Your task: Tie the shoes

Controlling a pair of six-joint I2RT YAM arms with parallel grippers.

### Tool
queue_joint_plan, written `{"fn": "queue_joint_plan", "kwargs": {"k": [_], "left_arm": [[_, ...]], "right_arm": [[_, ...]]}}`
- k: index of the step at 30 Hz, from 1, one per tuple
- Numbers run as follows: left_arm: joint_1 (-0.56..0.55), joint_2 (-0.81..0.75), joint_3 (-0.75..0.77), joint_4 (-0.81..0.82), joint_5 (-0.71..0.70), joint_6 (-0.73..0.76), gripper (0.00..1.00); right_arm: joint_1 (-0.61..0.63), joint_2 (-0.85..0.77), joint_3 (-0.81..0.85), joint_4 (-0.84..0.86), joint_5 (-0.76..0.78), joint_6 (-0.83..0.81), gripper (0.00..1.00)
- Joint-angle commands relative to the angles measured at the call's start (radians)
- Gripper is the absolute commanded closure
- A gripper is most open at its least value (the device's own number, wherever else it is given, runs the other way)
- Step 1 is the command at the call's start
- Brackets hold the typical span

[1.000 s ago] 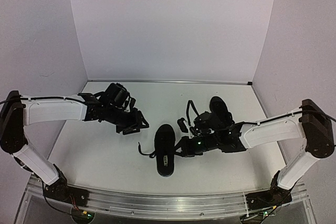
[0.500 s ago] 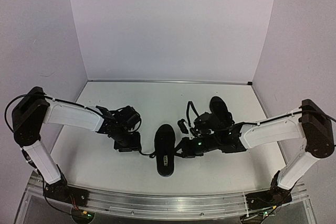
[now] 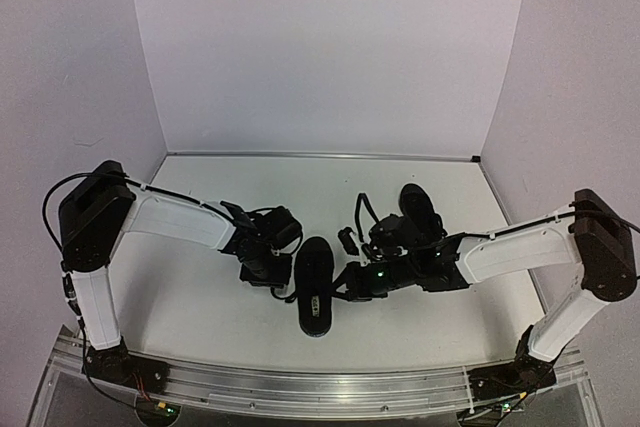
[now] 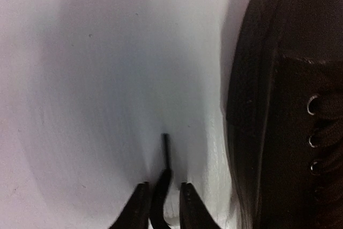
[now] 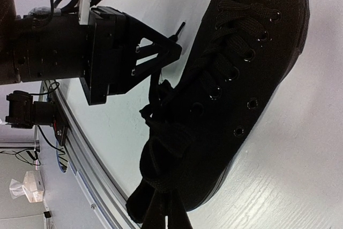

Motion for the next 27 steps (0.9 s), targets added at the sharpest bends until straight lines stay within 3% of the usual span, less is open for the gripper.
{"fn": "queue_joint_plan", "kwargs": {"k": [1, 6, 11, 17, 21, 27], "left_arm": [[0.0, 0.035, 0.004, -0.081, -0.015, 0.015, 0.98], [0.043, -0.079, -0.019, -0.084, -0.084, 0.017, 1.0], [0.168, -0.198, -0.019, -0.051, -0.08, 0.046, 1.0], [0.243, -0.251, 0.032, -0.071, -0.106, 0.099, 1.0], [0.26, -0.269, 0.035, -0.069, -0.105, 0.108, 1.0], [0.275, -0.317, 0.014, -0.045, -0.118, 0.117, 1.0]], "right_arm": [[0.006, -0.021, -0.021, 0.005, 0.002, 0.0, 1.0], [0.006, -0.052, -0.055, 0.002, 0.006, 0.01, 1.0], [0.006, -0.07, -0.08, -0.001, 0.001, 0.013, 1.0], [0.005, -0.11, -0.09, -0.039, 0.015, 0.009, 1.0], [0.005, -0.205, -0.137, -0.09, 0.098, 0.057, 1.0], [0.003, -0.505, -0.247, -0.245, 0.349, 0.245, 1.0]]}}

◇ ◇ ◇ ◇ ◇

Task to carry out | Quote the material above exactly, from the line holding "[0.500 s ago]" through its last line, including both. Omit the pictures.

Response for this exercise |
[0.500 s ago] 
[now] 
[now] 
[now] 

Motion for the next 27 steps (0.9 s), targets added at the sharpest bends until straight lines stay within 3% of the usual span, less is open for the gripper.
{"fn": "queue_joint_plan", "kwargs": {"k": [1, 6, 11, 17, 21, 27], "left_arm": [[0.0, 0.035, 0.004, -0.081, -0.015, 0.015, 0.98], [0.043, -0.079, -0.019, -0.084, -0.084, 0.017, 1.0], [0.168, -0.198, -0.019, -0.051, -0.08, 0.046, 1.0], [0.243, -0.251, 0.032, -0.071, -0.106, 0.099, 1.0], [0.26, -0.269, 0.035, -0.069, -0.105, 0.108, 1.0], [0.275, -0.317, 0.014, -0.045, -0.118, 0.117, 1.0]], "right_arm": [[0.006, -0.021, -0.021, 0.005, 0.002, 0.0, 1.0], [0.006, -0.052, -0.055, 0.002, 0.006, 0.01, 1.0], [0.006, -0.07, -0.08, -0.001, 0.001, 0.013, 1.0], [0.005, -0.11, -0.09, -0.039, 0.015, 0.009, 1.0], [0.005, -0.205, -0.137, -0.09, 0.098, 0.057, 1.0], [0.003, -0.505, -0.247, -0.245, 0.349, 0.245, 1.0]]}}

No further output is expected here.